» **Task prompt**:
Filter this data down to the lines that hold "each", and copy them.

━━━━

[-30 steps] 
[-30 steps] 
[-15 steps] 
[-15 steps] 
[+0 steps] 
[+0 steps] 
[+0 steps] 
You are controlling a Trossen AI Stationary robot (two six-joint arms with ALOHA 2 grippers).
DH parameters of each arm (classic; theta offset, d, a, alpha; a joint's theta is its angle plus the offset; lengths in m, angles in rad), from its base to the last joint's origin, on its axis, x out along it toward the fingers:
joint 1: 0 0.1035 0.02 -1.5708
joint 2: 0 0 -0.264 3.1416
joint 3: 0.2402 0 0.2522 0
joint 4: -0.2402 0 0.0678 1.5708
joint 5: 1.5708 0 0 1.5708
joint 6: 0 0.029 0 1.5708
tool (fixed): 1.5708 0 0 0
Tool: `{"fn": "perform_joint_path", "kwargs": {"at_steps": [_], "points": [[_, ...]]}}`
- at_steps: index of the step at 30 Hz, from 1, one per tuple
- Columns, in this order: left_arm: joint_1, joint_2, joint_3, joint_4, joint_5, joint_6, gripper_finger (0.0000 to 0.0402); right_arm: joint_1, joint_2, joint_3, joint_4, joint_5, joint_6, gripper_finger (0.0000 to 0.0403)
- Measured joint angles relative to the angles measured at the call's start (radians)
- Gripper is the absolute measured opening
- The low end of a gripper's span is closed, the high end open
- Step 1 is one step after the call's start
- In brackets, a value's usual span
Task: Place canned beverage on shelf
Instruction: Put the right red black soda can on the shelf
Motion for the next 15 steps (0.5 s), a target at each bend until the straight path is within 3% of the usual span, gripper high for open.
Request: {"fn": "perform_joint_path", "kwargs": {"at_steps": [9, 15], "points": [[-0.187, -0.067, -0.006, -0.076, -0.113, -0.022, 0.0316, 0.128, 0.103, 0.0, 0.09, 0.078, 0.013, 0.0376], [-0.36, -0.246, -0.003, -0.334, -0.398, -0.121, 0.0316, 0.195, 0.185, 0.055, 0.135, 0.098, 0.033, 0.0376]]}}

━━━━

» **Result of the task**:
DH parameters of each arm (classic; theta offset, d, a, alpha; a joint's theta is its angle plus the offset; lengths in m, angles in rad), from its base to the last joint's origin, on its axis, x out along it toward the fingers:
Motion for the next 15 steps (0.5 s), a target at each bend until the straight path is within 3% of the usual span, gripper high for open.

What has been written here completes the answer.